Your goal: No pictures go into the output, which should consist only of the lines from the first line of the data through the line with "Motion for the", copied exactly.

++++++++++++++++++++

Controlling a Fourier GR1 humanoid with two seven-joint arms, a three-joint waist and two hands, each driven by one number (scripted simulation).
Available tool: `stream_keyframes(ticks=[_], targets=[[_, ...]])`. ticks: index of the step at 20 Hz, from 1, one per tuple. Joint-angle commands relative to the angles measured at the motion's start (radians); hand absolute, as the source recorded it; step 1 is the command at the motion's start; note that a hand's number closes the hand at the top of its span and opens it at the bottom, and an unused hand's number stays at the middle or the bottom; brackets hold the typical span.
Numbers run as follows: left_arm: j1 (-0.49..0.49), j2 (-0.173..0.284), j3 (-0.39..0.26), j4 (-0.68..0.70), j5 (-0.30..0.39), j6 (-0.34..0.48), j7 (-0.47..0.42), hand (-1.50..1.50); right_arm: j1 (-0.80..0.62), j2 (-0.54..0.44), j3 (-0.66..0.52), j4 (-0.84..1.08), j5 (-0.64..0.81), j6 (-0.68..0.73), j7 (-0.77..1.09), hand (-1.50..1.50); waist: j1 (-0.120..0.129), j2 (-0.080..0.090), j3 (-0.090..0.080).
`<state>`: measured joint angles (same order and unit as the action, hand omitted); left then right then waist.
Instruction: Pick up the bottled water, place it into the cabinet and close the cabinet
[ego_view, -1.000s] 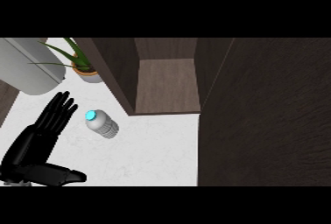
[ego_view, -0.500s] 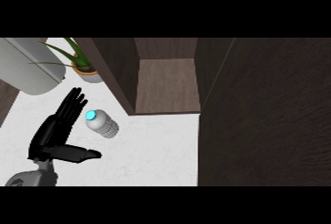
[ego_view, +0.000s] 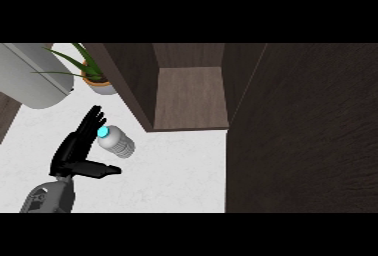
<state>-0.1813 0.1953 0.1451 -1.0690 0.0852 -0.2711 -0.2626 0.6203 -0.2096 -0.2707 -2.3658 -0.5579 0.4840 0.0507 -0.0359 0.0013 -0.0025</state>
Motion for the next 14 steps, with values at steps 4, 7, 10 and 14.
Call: stream_keyframes(ticks=[4, 7, 10, 14], targets=[[-0.059, 0.013, 0.023, 0.194, -0.052, 0.032, -0.119, -1.5, 0.119, -0.018, -0.047, -0.219, -0.231, -0.022, 0.061, -1.5, -0.006, -0.002, -0.001], [-0.079, -0.025, 0.032, 0.298, -0.057, 0.046, -0.217, -1.5, 0.086, -0.02, -0.012, -0.224, -0.194, -0.054, 0.072, -1.5, 0.001, 0.002, -0.001], [-0.123, 0.001, 0.079, 0.416, -0.009, -0.036, -0.277, -1.5, 0.127, -0.009, -0.021, -0.168, -0.174, 0.014, -0.002, -1.5, -0.011, 0.002, -0.001], [-0.186, -0.006, 0.076, 0.511, 0.0, -0.11, -0.29, -1.5, 0.092, -0.073, -0.081, -0.152, -0.243, -0.017, 0.015, -1.5, -0.003, 0.004, -0.002]])
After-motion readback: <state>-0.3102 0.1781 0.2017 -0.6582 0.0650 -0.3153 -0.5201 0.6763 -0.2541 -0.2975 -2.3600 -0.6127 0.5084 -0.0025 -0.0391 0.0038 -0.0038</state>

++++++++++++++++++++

Answer to this task:
Controlling a Fourier GR1 humanoid with two seven-joint arms, a three-joint waist and two hands, each driven by one number (scripted simulation).
Available tool: `stream_keyframes(ticks=[_], targets=[[_, ...]])`. ticks: index of the step at 20 Hz, from 1, one per tuple. Joint-angle commands relative to the angles measured at the motion's start (radians); hand absolute, as the source recorded it; step 1 is the command at the motion's start; note that a hand's number closes the hand at the top of its span and opens it at the bottom, and an unused hand's number stays at the middle or the bottom; brackets hold the typical span.
Numbers run as follows: left_arm: j1 (-0.49..0.49), j2 (-0.173..0.284), j3 (-0.39..0.26), j4 (-0.68..0.70), j5 (-0.30..0.39), j6 (-0.34..0.48), j7 (-0.47..0.42), hand (-1.50..1.50); right_arm: j1 (-0.80..0.62), j2 (-0.54..0.44), j3 (-0.66..0.52), j4 (-0.84..1.08), j5 (-0.64..0.81), j6 (-0.68..0.73), j7 (-0.77..1.09), hand (-1.50..1.50); waist: j1 (-0.120..0.129), j2 (-0.080..0.090), j3 (-0.090..0.080).
`<state>`: measured joint angles (same order and unit as the action, hand omitted); left then right then waist.
Instruction: Pick up the bottled water, place it into the cabinet and close the cabinet
[ego_view, -1.000s] 
[ego_view, -0.500s] 
[ego_view, +0.000s] 
<state>-0.1813 0.1953 0.1451 -1.0690 0.0852 -0.2711 -0.2626 0.6203 -0.2096 -0.2707 -2.3658 -0.5579 0.4840 0.0507 -0.0359 0.0013 -0.0025</state>
Motion for the next 14 steps, with values at steps 4, 7, 10 and 14.

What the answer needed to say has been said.